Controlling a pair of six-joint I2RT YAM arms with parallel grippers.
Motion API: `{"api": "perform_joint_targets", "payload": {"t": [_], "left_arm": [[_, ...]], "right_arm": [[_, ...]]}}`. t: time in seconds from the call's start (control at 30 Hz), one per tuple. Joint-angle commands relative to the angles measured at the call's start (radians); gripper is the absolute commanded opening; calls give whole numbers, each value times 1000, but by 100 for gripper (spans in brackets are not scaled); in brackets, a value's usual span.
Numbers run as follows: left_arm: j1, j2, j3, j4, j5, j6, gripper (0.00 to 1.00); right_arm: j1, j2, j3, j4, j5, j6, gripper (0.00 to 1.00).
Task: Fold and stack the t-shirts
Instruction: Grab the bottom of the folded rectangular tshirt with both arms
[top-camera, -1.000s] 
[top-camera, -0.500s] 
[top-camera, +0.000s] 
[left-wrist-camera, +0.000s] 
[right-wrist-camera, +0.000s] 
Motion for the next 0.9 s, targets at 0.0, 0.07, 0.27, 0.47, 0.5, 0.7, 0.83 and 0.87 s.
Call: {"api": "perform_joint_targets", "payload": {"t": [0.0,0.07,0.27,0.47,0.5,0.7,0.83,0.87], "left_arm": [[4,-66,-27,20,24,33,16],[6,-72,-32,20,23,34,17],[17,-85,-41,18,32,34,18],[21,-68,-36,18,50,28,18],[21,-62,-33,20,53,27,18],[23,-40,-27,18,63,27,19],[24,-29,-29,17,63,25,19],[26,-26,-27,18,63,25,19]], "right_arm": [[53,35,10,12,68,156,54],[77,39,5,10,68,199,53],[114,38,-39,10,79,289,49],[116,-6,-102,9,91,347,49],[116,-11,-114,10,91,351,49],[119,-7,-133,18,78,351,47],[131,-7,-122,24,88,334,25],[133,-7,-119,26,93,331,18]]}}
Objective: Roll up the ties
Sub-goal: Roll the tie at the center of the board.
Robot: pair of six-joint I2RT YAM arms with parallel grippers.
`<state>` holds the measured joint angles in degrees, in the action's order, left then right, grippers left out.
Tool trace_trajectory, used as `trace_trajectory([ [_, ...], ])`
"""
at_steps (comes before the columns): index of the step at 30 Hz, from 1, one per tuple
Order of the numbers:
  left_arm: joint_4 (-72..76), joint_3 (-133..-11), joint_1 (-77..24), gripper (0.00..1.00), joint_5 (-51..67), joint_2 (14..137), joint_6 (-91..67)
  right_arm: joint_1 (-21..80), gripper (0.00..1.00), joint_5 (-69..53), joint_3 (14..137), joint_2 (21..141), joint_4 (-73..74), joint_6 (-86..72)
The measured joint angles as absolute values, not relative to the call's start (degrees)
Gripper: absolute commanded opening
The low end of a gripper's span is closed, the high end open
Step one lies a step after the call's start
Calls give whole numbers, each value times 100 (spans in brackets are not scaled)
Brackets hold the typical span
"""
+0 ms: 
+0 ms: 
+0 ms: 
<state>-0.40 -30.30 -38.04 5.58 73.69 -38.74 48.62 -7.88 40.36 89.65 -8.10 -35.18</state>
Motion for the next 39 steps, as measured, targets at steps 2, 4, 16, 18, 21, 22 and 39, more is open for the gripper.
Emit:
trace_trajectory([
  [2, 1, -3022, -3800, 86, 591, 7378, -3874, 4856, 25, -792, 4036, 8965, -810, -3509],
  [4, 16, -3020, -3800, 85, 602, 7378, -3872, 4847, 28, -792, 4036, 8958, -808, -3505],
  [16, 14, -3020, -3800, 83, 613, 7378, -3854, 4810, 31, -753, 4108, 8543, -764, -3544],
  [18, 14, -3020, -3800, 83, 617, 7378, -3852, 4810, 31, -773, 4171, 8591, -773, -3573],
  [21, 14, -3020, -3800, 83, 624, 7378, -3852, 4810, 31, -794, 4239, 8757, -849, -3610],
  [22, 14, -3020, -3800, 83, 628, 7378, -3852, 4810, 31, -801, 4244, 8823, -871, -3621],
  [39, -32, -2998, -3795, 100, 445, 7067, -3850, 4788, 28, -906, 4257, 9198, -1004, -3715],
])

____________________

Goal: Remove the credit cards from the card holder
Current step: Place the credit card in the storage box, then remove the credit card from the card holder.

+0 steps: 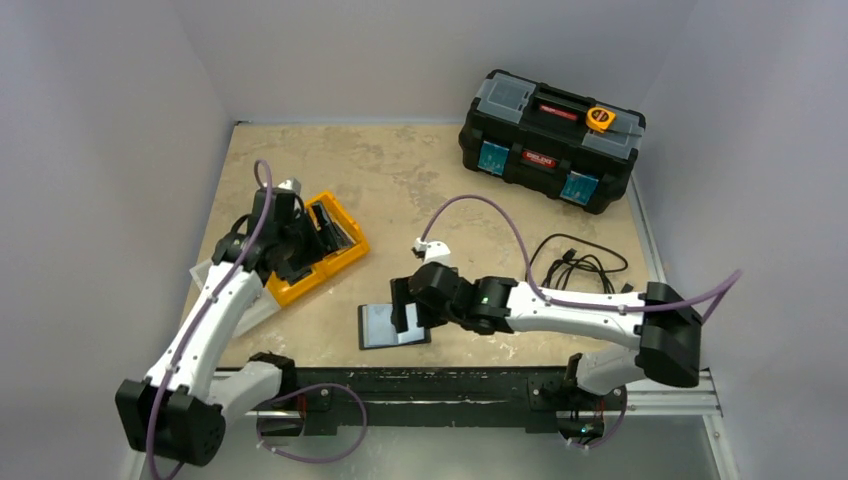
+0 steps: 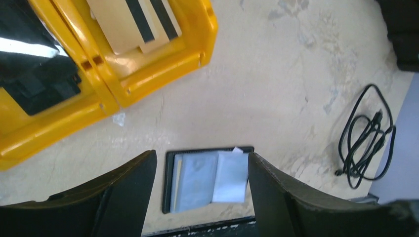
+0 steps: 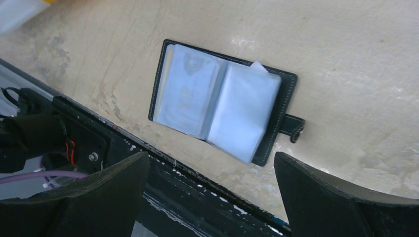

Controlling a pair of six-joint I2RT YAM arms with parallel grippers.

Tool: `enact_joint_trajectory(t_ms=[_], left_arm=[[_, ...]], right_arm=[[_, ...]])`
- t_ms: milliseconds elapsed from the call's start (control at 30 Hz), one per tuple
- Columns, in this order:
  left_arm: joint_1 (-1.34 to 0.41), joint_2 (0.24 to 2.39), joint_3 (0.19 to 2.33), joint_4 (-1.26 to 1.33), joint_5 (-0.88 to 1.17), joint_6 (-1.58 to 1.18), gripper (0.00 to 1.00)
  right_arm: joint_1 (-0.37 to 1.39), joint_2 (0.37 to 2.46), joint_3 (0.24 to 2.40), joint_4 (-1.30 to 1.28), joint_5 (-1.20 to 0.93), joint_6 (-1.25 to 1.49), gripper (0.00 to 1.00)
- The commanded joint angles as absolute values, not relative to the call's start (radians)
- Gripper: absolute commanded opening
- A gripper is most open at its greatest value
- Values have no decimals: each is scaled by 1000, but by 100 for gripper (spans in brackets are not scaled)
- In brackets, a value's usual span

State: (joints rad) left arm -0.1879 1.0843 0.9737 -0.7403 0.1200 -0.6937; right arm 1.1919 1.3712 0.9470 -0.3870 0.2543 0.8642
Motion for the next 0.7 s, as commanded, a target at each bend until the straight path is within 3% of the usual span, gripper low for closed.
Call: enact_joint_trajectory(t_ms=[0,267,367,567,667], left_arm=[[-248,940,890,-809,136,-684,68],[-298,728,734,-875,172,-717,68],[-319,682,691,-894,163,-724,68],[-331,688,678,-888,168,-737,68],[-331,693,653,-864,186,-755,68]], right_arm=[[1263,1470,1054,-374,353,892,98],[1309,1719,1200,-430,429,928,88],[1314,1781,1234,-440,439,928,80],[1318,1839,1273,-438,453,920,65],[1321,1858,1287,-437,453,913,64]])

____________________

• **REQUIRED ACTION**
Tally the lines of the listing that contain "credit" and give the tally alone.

• **TASK RESULT**
2